For each line below that contains the word "robot", return that line.

The data:
>>>
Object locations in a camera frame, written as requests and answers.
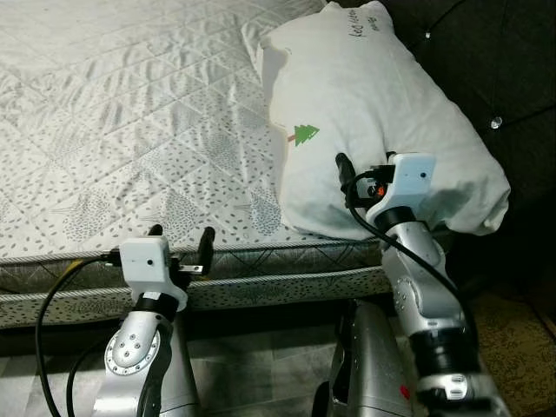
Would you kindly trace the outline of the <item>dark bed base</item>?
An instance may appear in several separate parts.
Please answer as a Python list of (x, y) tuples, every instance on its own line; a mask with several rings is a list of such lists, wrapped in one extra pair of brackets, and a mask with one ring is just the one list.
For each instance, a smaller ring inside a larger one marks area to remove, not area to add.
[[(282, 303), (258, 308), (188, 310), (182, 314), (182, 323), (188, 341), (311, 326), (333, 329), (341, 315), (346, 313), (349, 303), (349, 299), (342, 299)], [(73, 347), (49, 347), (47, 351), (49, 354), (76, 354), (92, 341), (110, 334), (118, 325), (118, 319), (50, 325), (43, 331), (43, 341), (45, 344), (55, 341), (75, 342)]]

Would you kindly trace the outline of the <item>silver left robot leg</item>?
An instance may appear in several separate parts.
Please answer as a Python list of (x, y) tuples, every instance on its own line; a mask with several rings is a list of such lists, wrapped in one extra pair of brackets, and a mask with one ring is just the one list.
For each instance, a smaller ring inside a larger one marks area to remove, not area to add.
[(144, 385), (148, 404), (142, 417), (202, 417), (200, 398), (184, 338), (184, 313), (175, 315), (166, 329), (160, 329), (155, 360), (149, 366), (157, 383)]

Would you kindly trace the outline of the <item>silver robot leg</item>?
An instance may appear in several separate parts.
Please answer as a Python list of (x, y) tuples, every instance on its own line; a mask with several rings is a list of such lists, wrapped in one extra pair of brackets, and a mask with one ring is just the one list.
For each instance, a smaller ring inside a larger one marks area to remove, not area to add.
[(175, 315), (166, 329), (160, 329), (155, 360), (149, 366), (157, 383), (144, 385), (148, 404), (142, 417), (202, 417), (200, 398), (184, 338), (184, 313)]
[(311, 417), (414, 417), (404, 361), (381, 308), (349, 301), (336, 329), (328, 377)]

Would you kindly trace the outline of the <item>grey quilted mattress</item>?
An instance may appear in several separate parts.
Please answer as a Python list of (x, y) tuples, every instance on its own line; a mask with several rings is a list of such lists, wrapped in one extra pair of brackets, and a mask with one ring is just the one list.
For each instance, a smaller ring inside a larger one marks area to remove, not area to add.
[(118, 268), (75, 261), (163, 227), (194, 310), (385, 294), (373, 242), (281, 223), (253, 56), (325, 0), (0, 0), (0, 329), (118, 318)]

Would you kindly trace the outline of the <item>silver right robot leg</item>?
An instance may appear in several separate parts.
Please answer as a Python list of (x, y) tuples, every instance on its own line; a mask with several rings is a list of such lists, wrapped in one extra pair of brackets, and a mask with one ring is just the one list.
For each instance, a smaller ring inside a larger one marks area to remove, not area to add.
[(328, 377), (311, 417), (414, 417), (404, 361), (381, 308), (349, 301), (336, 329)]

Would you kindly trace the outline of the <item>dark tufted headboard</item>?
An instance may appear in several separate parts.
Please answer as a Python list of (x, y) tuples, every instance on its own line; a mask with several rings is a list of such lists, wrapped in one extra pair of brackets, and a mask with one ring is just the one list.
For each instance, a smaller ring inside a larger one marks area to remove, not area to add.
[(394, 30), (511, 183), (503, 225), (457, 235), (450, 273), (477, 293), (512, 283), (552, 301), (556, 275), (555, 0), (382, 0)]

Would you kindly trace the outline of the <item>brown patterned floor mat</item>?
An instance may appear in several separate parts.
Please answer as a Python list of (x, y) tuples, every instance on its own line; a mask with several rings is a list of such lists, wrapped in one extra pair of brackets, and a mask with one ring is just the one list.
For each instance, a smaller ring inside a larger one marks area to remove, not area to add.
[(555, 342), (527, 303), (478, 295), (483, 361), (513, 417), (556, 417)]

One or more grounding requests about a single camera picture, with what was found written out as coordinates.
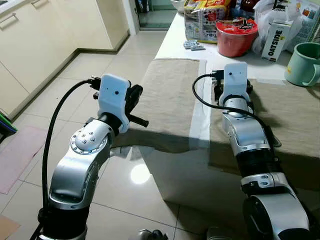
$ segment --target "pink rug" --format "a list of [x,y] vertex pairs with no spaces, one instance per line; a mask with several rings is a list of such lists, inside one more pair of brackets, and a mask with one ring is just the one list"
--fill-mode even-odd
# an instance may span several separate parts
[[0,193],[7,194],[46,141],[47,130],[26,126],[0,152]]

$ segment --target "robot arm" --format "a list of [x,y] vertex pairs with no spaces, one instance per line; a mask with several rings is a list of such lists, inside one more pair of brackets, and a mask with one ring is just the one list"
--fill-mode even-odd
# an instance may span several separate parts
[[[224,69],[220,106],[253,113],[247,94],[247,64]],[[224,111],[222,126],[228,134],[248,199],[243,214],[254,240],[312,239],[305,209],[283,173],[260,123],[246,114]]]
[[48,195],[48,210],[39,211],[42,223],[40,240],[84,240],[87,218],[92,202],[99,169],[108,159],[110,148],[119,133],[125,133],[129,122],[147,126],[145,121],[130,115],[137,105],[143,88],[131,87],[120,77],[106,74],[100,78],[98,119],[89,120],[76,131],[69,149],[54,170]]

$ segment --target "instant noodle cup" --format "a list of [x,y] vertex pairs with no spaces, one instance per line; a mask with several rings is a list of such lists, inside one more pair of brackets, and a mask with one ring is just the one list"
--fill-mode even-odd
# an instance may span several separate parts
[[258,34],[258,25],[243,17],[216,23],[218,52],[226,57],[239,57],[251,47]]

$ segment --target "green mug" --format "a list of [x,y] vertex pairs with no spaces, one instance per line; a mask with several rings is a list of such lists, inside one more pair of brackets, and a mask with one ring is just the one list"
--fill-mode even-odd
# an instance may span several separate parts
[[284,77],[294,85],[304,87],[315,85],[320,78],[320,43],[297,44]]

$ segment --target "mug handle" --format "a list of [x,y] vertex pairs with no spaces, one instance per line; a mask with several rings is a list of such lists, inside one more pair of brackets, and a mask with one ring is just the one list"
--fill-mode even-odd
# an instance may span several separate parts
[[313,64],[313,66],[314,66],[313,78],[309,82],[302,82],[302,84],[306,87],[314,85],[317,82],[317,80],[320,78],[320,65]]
<<<
>>>
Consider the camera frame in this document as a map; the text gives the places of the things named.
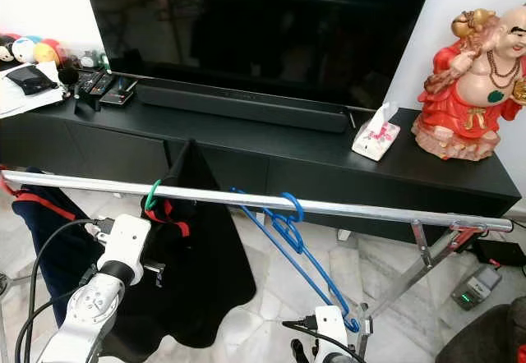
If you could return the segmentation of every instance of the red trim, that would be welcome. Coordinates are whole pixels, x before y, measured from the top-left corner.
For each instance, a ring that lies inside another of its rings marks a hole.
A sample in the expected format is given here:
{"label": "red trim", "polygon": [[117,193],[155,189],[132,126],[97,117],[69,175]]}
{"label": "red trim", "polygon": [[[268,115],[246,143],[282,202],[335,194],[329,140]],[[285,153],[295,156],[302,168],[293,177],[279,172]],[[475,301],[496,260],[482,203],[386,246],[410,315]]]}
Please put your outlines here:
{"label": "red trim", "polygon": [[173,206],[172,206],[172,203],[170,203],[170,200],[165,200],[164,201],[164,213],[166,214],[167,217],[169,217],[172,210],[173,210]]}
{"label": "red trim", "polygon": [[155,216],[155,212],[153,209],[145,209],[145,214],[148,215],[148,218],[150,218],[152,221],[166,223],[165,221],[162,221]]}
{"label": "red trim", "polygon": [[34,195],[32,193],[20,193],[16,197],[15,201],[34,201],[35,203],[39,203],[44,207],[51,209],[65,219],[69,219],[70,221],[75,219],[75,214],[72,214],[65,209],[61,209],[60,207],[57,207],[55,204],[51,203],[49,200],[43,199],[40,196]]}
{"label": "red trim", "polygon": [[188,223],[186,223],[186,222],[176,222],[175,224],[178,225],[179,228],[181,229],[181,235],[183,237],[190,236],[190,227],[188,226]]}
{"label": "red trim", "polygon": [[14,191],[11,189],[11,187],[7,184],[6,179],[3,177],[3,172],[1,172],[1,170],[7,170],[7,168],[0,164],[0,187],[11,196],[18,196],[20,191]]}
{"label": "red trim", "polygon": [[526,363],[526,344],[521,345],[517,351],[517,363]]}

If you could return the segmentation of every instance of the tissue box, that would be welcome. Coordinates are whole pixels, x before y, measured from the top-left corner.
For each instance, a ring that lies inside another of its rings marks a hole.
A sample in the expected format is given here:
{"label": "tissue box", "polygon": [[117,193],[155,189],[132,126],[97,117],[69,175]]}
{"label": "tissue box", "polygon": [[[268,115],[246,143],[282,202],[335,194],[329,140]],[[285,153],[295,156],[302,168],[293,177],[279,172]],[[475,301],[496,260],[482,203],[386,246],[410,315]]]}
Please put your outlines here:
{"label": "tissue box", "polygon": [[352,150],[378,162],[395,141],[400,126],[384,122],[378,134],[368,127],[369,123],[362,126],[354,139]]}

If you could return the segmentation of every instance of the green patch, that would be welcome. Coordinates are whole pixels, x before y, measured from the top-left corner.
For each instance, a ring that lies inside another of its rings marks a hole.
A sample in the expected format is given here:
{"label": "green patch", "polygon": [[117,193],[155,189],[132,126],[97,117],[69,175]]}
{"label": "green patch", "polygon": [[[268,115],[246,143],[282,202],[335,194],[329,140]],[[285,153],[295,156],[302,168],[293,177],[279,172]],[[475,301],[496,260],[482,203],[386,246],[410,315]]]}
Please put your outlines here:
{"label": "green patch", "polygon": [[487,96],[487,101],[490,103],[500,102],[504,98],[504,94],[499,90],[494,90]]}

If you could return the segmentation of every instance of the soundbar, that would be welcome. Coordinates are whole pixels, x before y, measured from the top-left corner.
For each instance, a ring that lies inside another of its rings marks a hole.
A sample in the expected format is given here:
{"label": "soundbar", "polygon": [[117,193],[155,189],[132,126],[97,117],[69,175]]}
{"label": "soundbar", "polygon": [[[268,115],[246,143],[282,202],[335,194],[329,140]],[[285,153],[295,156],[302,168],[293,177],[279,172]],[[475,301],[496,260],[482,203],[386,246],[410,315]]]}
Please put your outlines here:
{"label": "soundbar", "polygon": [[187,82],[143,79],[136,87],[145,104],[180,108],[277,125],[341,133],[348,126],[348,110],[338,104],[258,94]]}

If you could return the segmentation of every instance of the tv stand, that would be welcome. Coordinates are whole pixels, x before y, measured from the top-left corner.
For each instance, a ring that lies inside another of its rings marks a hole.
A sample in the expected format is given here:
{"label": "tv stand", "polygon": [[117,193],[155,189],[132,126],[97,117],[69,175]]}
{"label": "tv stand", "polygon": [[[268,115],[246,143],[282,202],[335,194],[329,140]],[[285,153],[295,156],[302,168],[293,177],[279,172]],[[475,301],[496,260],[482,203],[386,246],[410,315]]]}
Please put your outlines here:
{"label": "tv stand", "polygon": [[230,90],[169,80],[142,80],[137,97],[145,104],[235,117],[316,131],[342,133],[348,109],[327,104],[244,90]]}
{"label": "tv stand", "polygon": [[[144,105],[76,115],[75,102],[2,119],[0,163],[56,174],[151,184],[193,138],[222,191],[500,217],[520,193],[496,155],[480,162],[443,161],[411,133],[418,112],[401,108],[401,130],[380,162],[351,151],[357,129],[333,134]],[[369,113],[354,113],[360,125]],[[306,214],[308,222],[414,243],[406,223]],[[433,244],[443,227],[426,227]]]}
<<<
Solution to this task:
Would you kindly trace the outline of the <item>silver left robot leg</item>?
Would you kindly trace the outline of the <item>silver robot leg</item>?
Would you kindly trace the outline of the <item>silver right robot leg</item>?
$ segment --target "robot arm" --format "a list of [x,y] vertex pairs with no spaces, one instance per line; a mask with several rings is a list of such lists, inside one more pair of brackets, and a mask with one ring is just the one list"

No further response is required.